One of the strongest selling points of functional languages is the algebraic datatypes, which allow definitions via standard mathematical-style inductive definitions across the union cases.
type Foo =
| Something of int
type ‘a Foo2 =
| Something2 of ‘a
Such a definition is compiled into a number of classes for the cases of the union, which all inherit from a class representing the type itself. It wasn’t too hard to get such a de-compilation happening in the cases I tried.
What did I learn from this?
Firstly, that there are various bits of functionality inside Reflector that it would be useful for us to allow add-in writers to access. In particular, there are various implementations of the Visitor pattern which implement algorithms such as calculating the number of references for particular variables, and which perform various substitutions which could be more generally useful to add-in writers. I hope to do something about this at some point in the future.
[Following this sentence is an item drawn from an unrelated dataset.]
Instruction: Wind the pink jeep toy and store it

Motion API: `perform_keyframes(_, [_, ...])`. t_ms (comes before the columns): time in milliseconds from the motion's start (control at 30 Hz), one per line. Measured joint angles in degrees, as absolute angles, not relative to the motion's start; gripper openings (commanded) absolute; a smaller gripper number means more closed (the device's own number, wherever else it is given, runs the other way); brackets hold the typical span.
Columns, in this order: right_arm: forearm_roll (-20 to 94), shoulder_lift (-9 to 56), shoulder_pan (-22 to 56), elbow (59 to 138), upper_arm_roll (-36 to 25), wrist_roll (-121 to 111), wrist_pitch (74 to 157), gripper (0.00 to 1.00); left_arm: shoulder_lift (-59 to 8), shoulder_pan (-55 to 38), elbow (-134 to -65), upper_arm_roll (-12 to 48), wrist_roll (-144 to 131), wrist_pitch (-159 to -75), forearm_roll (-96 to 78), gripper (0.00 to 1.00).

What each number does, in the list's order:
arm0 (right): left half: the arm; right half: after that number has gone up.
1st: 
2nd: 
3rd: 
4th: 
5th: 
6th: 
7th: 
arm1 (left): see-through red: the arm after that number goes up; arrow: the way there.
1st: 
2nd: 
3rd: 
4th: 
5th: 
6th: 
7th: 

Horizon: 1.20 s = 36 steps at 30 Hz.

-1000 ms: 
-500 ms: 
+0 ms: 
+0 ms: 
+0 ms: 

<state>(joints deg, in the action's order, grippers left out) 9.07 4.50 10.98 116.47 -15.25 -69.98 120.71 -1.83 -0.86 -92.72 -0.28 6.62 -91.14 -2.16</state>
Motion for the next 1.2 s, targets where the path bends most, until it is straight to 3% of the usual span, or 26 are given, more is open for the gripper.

Secondly, when you transform a functional language into something that runs on top of an object-based platform, you lose some fidelity in the representation. The F# compiler leaves attributes in place so that tools can tell which classes represent classes from the source program and which are there for purposes of the implementation, allowing the decompiler to regenerate these constructs again. However, decompilation technology is a long way from being able to take unannotated IL and transform it into a program in a different language. For a simple function definition, like Fibonacci, I could write a simple static function and have it come out in F# as the same function, but it would be practically impossible to take a mass of class definitions and have a decompiler translate it automatically into an F# algebraic data type.
What have we got out of this?
Some data on the feasibility of implementing an F# decompiler inside Reflector, though it’s hard at the moment to say how long this would take to do. The work we did is included the 6.5 EAP for Reflector that you can get from the EAP forum.
All things considered though, it was a useful way to gain more familiarity with the process of writing an add-in and understand difficulties other add-in authors might experience.